Ein junger Wiener wurde am Landegericht zu drei Jahren Haft verurteilt (nicht rechtskräftig), weil er sich in Syrien der Terrororganisation IS anschließen wollte. Er wurde erst an der türkisch-syrischen Grenze erwischt.

Der 23-Jährige, der ursprünglich aus Pakistan stammt, bestreitet die Vorwürfe: Ein Freund, ein gebürtiger Afghane, war bereits Monate vorher in das Kriegsgebiet gereist. Dieser habe ihm Fotos von Sonnenuntergängen geschickt und vorgeschwärmt, wie schön und ruhig es in Syrien sei.

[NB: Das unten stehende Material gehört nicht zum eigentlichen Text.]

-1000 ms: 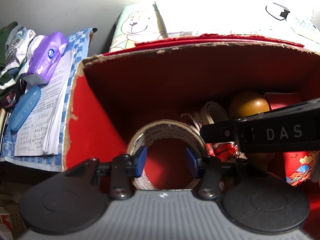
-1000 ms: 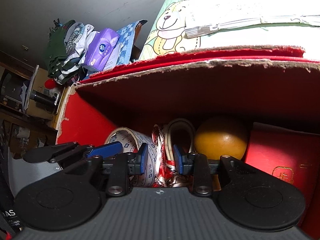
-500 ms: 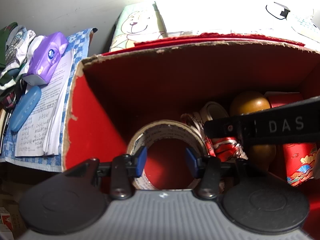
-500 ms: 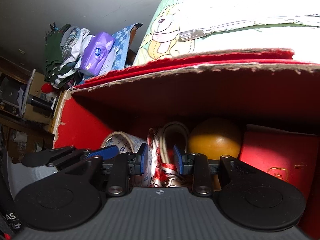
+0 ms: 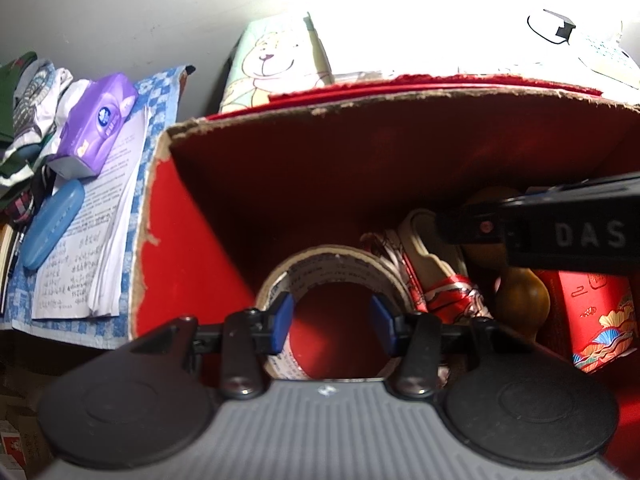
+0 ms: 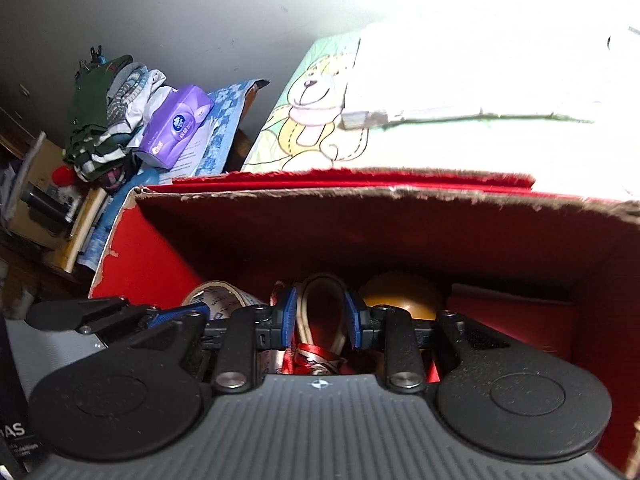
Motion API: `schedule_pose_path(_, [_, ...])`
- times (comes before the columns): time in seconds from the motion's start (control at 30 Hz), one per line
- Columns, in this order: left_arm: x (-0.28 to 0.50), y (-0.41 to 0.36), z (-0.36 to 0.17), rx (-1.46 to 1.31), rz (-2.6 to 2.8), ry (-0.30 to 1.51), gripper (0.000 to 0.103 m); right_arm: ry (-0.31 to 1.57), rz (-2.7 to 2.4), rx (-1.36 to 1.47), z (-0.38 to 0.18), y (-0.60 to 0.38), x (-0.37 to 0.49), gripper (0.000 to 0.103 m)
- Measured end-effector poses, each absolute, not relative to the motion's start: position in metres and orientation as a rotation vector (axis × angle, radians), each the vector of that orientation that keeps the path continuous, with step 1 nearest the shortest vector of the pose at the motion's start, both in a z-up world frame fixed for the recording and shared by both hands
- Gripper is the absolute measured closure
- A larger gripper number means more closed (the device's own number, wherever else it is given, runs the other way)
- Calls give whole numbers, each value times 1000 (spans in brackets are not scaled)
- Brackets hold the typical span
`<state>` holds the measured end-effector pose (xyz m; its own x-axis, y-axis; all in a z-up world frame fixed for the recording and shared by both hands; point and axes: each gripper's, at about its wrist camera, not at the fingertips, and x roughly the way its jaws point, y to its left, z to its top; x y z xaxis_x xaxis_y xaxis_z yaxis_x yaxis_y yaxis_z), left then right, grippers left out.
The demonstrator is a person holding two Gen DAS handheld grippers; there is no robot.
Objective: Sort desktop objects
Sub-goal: 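Open the right tool and lift it up out of the box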
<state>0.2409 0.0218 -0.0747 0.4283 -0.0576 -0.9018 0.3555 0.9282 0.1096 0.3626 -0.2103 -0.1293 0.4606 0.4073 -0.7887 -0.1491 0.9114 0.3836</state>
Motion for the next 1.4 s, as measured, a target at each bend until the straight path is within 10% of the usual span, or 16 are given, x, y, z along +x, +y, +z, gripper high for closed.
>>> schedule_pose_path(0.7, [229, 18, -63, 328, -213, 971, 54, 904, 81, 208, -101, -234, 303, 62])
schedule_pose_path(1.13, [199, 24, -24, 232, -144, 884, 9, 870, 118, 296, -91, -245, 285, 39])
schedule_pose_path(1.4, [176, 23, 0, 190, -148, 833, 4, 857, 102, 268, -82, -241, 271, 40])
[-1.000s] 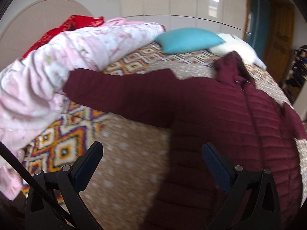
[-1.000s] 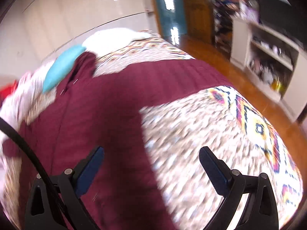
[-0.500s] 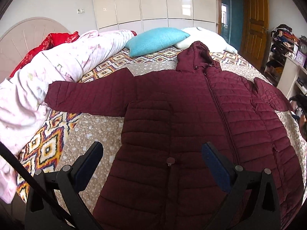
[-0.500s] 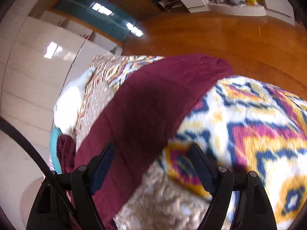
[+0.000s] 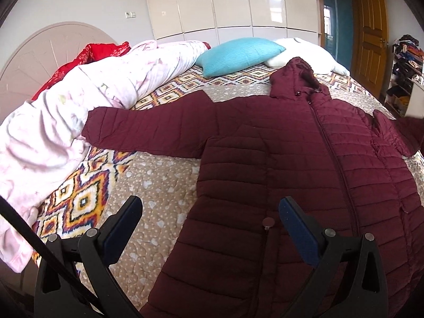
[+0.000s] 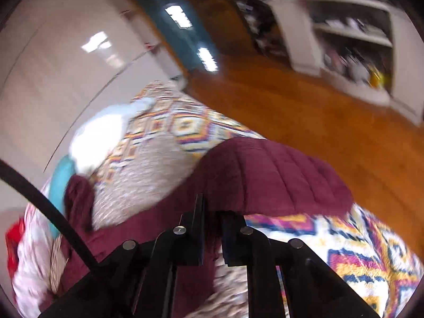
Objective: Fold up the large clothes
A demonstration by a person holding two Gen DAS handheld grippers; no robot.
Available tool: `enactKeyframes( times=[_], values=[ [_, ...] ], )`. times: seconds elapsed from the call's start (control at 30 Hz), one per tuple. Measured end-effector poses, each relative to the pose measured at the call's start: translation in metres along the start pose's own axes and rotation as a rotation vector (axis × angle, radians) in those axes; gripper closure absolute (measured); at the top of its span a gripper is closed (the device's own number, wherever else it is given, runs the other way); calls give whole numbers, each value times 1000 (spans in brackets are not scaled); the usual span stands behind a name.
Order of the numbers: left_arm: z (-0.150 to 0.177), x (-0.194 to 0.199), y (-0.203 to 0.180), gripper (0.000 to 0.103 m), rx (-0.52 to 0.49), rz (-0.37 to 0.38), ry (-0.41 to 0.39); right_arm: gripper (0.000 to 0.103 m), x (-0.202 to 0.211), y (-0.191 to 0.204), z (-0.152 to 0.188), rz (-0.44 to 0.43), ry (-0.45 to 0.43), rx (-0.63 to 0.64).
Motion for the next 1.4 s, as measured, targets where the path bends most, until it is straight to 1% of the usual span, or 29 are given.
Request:
enactKeyframes(
  times=[0.1, 0.13, 0.17, 0.2, 0.23, 0.27, 0.3, 0.37, 0.47, 0.53, 0.6, 0.63, 0.7, 0.77, 0.8, 0.83, 0.87, 0.93, 1.0, 1.07, 1.13, 1.17, 1.27, 1.33, 1.4],
  values=[
    [3, 1, 4, 0, 17, 7, 3, 94, 28, 68, 15, -123, 0, 166],
    [4, 3, 5, 0, 21, 12, 2, 94, 36, 94, 28, -172, 17, 229],
    [5, 4, 5, 0, 22, 14, -1, 94, 39, 114, 41, -212, 39, 272],
    [5, 6, 5, 0, 20, 14, -5, 94, 44, 138, 61, -262, 75, 328],
    [5, 8, 5, 0, 15, 13, -10, 94, 47, 154, 79, -292, 104, 375],
    [4, 10, 6, 0, 12, 12, -14, 94, 48, 173, 105, -320, 146, 436],
    [4, 12, 6, 0, 9, 14, -20, 94, 47, 183, 122, -334, 174, 472],
    [1, 17, 6, 0, 12, 25, -26, 94, 39, 200, 170, -349, 253, 553],
    [-8, 24, 3, 0, 16, 48, -45, 94, 24, 199, 222, -343, 359, 578],
    [-19, 31, -6, 0, 4, 67, -69, 93, 11, 193, 243, -334, 398, 564],
    [-30, 35, -20, 0, -25, 83, -93, 92, 6, 184, 250, -328, 387, 530],
    [-35, 37, -29, 0, -41, 89, -102, 92, 6, 180, 250, -335, 370, 507],
    [-44, 38, -48, 0, -82, 99, -117, 87, 12, 176, 248, -345, 367, 470],
    [-49, 38, -63, 0, -106, 109, -125, 69, 17, 174, 241, -366, 377, 433],
    [-51, 37, -71, 0, -115, 120, -129, 65, 22, 171, 238, -381, 379, 415],
    [-53, 35, -81, 0, -125, 132, -129, 57, 30, 168, 235, -394, 377, 403],
    [-53, 33, -87, 0, -130, 137, -125, 52, 37, 165, 233, -393, 368, 399],
    [-54, 27, -103, 0, -144, 162, -107, 50, 52, 155, 220, -407, 322, 380],
    [-56, 20, -116, 0, -157, 183, -91, 44, 67, 139, 197, -421, 258, 326],
    [-58, 17, -125, 0, -164, 197, -86, 31, 70, 129, 168, -397, 176, 249],
    [-60, 14, -129, 0, -161, 205, -88, 28, 59, 131, 150, -371, 149, 188],
    [-60, 13, -129, 0, -159, 205, -90, 28, 47, 130, 138, -350, 152, 151],
    [-60, 7, -118, 0, -137, 189, -86, 28, 13, 144, 121, -312, 191, 129],
    [-60, 1, -103, 0, -120, 169, -84, 28, 7, 152, 118, -332, 217, 126],
    [-61, -8, -85, 0, -94, 141, -86, 28, 10, 180, 123, -384, 223, 168]
  ],
)
Point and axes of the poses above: each gripper's, at about its wrist camera, not at the fingertips, and x roughly against the way its jaws point, y to its left, z to its underside, the point moved 4 cm from there along -x, roughly the way its jaws point, and after that the axes turned 3 degrees about -y, right-handed, at the moved point
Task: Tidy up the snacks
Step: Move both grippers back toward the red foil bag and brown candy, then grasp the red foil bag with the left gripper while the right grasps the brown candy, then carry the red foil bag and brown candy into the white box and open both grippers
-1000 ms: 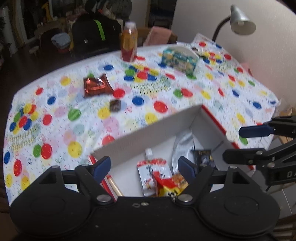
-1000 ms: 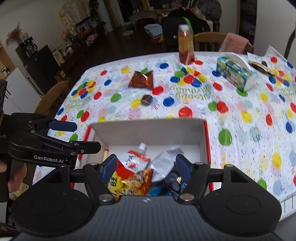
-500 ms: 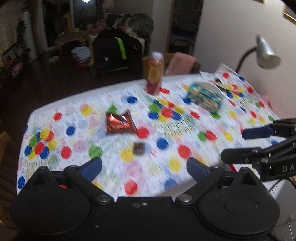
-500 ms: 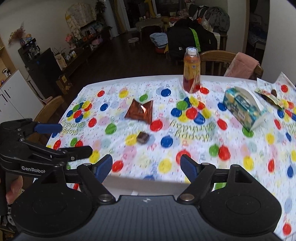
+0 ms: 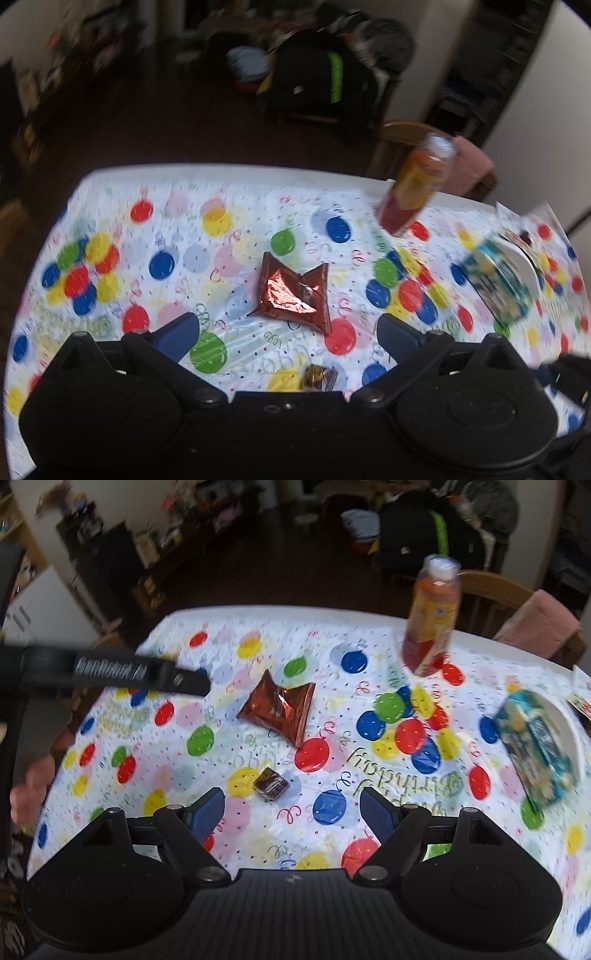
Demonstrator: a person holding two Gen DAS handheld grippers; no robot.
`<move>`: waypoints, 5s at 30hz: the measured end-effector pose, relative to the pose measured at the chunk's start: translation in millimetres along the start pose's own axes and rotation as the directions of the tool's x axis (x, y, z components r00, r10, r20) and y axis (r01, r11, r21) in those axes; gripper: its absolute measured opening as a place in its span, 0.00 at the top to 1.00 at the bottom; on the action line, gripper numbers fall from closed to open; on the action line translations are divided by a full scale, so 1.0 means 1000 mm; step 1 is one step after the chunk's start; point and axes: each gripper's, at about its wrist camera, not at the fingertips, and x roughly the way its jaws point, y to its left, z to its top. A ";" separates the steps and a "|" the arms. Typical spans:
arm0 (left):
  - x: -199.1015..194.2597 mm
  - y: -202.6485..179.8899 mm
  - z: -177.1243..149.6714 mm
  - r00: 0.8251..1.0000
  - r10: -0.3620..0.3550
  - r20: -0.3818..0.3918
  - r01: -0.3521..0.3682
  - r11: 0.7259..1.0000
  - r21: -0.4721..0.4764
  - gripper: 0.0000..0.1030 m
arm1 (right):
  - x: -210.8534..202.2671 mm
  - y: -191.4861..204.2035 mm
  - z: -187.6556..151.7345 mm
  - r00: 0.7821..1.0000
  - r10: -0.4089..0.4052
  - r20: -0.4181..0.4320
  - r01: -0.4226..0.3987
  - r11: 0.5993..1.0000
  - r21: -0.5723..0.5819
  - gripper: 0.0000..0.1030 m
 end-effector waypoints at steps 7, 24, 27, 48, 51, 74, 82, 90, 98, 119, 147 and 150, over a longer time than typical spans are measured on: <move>0.057 0.014 0.018 0.995 0.002 -0.101 -0.019 0.987 -0.162 0.01 | 0.056 0.010 0.007 0.995 0.041 -0.086 -0.054 0.987 -0.153 0.22; 0.161 0.020 0.035 0.973 -0.030 -0.230 -0.055 0.934 -0.352 0.10 | 0.146 0.021 0.019 0.984 0.070 -0.161 -0.129 0.910 -0.395 0.23; 0.172 0.021 0.033 0.969 -0.029 -0.247 -0.062 0.933 -0.355 0.17 | 0.158 0.022 0.020 0.984 0.076 -0.164 -0.138 0.904 -0.406 0.23; 0.167 0.026 0.028 0.980 -0.048 -0.196 -0.020 0.944 -0.328 0.49 | 0.170 0.040 -0.002 0.979 0.110 -0.172 -0.176 0.881 -0.439 0.64; 0.162 0.030 0.025 0.981 -0.043 -0.191 -0.022 0.945 -0.326 0.51 | 0.163 0.033 -0.002 0.980 0.114 -0.164 -0.172 0.897 -0.406 0.64; 0.045 0.046 0.009 0.993 -0.070 -0.100 0.045 0.971 -0.235 0.51 | 0.037 0.034 -0.014 0.999 0.043 -0.032 -0.051 0.945 -0.323 0.64; -0.005 0.044 -0.009 0.993 -0.100 -0.069 0.087 0.982 -0.168 0.51 | -0.010 0.046 -0.032 1.000 0.014 0.024 -0.006 0.956 -0.292 0.64; -0.048 0.033 -0.037 0.988 -0.141 -0.068 0.137 0.988 -0.068 0.51 | -0.046 0.061 -0.062 0.998 -0.017 0.062 0.032 0.964 -0.264 0.64; -0.081 0.017 -0.075 0.979 -0.179 -0.093 0.185 0.981 0.065 0.51 | -0.070 0.065 -0.099 0.997 -0.027 0.073 0.042 0.978 -0.206 0.64; -0.085 -0.033 -0.172 0.974 -0.098 -0.205 0.190 0.847 0.497 0.51 | -0.046 0.060 -0.184 1.000 0.013 0.005 -0.013 0.999 -0.044 0.64; -0.024 -0.054 -0.217 0.951 -0.018 -0.308 0.200 0.797 0.570 0.39 | -0.004 0.057 -0.217 0.995 -0.019 -0.096 0.018 1.000 -0.009 0.62; -0.027 -0.053 -0.219 0.956 -0.019 -0.291 0.189 0.802 0.567 0.28 | -0.008 0.056 -0.217 0.996 -0.016 -0.088 0.017 1.000 0.009 0.56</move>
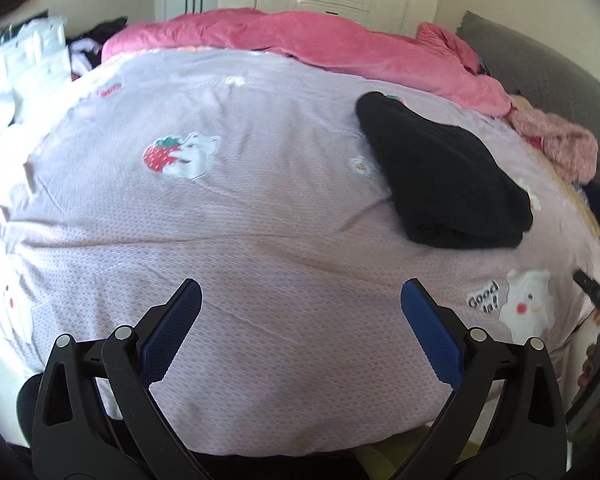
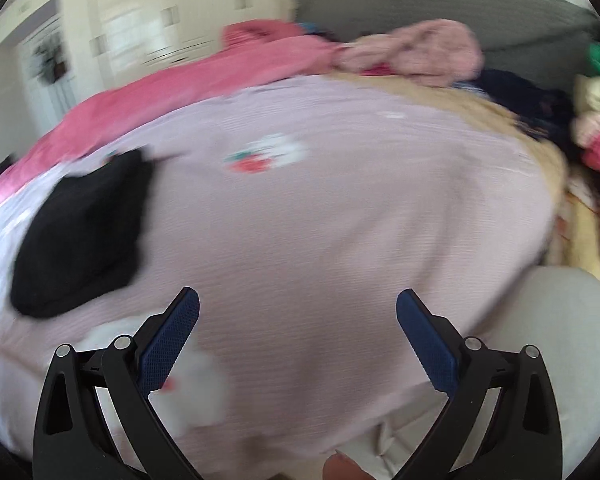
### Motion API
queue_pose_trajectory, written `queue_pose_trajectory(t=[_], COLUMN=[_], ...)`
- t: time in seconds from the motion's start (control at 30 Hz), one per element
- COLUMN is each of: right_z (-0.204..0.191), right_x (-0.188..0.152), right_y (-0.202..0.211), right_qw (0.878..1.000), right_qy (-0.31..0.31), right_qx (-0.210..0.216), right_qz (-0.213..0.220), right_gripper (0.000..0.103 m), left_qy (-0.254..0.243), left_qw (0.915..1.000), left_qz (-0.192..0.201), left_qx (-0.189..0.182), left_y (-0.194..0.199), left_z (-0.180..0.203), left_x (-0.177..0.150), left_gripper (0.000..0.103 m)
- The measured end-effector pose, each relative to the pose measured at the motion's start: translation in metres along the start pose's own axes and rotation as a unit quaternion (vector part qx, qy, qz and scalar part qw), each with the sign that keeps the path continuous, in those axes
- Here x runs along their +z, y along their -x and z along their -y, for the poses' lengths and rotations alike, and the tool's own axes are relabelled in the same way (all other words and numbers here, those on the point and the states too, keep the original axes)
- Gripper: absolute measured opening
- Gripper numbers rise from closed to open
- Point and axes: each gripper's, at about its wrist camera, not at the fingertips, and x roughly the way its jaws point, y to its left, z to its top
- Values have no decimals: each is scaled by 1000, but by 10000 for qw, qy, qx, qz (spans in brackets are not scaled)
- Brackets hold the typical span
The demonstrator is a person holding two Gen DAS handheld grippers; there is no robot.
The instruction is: Fold small clothes
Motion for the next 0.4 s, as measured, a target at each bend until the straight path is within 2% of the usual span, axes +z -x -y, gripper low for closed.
queue_pose_trajectory(t=[0.07,0.13,0.23,0.33,0.4], right_z=[43,95,163,214,233], right_x=[3,7,12,9,2], right_y=[-2,-3,-5,-10,-19], right_qw=[9969,9856,9604,9369,9276], right_qy=[-346,-665,-1089,-1427,-1464], right_qx=[-702,-1527,-2550,-3189,-3436], right_qz=[104,277,263,154,-57], right_gripper=[98,98,98,99,99], left_qy=[268,586,1120,1511,1650], left_qw=[9996,9976,9907,9791,9730], left_qz=[97,210,176,114,80], left_qx=[69,293,758,1358,1615], left_y=[0,-2,-10,-17,-21], left_z=[-28,-64,-128,-193,-226], left_x=[11,25,44,66,79], left_gripper=[94,94,94,94,94])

"Ich wollte dort Menschen in Not helfen. Humanitäre Hilfe leisten, ihnen Sachen geben, Essen, Kleidung", sagte er vor Gericht. Doch ein anderer Bekannter belastete ihn und bestätigte, dass der Angeklagte radikale Äußerungen in sozialen Medien verbreitet und selber angekündigt hatte, er werde in Syrien kämpfen.

Laut Staatsanwaltschaft wollte er sich in Syrien der radikalislamistischen Gruppe Jabhat Fatah al-Sham anschließen, die früher als Nusra-Front bekannt war und mit dem IS kämpft. Im Juli 2016 war er von der türkischen Polizei in der an der syrischen Grenze gelegenen Stadt Antakya aufgegriffen und nach Österreich abgeschoben worden.